Work to complete: Here is a block of entries. Write out its lines exactly, from the first through the one containing "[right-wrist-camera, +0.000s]".

--- --- ---

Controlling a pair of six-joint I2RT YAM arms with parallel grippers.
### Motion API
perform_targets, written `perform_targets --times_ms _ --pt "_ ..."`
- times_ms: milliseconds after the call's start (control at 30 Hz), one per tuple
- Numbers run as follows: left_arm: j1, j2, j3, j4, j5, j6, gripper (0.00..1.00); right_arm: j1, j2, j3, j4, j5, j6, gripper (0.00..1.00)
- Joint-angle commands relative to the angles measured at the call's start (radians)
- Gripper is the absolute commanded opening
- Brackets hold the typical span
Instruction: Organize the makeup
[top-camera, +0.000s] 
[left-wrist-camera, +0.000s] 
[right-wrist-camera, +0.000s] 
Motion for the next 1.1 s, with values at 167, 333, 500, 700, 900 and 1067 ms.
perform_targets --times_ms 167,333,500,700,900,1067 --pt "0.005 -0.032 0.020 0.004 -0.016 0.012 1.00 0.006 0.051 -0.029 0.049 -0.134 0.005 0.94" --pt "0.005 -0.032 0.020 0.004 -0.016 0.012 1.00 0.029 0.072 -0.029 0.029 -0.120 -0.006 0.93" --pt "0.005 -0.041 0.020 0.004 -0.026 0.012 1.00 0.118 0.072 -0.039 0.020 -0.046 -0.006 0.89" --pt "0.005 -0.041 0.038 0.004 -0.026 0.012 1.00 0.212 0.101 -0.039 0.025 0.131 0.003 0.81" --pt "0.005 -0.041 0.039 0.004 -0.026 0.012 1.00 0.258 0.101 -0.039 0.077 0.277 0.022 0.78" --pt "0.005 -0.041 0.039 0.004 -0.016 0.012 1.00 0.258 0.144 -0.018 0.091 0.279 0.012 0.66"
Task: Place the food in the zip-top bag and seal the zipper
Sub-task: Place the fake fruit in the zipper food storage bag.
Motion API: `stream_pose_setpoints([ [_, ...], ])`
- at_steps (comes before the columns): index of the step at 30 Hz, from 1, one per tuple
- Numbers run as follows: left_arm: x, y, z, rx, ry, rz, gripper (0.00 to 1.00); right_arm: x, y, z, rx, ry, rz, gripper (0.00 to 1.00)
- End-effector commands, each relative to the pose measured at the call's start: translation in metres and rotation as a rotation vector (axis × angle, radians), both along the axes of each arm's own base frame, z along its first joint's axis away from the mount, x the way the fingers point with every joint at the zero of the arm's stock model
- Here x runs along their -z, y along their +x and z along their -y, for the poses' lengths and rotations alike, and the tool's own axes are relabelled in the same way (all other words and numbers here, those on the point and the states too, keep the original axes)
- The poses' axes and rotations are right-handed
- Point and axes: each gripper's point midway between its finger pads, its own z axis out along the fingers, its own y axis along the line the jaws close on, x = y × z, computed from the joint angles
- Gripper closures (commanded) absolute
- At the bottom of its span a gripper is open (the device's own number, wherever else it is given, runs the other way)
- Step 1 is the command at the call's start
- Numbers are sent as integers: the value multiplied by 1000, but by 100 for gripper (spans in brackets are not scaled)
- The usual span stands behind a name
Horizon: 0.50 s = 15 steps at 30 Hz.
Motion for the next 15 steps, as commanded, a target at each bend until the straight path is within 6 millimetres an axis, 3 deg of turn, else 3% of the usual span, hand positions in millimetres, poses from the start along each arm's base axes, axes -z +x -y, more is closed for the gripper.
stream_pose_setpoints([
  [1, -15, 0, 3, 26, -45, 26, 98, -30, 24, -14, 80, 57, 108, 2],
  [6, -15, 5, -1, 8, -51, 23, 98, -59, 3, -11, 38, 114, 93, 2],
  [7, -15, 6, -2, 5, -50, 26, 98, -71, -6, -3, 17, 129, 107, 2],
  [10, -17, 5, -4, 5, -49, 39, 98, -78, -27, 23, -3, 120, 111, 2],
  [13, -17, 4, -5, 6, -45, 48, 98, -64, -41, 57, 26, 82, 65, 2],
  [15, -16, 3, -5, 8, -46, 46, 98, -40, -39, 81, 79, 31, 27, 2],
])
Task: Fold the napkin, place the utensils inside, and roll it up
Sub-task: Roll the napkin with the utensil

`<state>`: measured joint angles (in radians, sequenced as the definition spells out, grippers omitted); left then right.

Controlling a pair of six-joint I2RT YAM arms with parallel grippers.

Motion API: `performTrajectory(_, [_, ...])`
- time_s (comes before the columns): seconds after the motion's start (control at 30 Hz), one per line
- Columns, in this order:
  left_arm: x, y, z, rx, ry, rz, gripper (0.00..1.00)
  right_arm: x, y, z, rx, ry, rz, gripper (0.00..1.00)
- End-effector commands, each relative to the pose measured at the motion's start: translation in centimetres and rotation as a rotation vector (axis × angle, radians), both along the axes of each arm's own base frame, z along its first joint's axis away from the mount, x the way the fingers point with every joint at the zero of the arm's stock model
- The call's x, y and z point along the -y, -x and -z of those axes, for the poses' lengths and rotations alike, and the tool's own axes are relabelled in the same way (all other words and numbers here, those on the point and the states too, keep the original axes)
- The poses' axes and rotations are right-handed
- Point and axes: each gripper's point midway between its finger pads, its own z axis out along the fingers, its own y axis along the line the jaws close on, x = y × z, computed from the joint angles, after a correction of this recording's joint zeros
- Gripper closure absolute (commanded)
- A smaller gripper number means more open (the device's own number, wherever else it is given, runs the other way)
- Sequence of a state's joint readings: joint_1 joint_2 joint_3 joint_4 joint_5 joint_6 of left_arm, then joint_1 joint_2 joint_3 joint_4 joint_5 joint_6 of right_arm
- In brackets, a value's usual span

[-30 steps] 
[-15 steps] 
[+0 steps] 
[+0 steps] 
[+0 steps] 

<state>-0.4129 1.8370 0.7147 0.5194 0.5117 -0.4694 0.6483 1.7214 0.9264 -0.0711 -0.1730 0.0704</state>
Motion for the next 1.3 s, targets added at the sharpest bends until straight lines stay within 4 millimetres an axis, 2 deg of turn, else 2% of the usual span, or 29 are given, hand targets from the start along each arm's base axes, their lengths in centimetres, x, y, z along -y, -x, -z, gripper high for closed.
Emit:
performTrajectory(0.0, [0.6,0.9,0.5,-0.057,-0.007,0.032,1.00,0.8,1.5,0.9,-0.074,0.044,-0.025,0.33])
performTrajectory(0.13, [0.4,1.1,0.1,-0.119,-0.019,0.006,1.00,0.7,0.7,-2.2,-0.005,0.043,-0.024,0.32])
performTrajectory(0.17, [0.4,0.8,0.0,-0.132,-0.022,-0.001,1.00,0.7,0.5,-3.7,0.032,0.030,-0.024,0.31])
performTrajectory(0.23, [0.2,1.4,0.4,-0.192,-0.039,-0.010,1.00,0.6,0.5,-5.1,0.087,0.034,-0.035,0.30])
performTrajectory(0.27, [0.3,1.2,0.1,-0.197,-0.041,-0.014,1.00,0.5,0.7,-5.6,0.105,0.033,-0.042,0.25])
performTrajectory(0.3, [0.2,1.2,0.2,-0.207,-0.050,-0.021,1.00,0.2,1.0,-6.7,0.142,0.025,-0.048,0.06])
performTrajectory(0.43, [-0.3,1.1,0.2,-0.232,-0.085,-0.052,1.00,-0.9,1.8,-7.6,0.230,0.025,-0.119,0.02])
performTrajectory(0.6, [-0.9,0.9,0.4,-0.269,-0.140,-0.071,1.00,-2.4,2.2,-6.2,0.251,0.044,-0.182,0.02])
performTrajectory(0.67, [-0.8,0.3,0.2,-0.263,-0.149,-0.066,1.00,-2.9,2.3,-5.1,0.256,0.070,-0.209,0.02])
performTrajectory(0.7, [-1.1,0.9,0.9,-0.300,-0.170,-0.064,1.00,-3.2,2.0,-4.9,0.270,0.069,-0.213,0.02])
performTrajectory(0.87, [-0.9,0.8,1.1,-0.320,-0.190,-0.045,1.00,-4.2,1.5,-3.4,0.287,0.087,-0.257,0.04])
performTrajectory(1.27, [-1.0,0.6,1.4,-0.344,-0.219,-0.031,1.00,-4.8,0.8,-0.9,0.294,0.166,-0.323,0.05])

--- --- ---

Solution:
Controlling a pair of six-joint I2RT YAM arms with parallel grippers.
### Motion API
perform_targets, written `perform_targets --times_ms _ --pt "_ ..."`
- times_ms: milliseconds after the call's start (control at 30 Hz), one per tuple
- Numbers run as follows: left_arm: j1, j2, j3, j4, j5, j6, gripper (0.00..1.00); right_arm: j1, j2, j3, j4, j5, j6, gripper (0.00..1.00)
- Joint-angle commands relative to the angles measured at the call's start (radians)
- Gripper is the absolute commanded opening
- Brackets hold the typical span
Instruction: Organize the makeup
[top-camera, +0.000s] 
[left-wrist-camera, +0.000s] 
[right-wrist-camera, +0.000s] 

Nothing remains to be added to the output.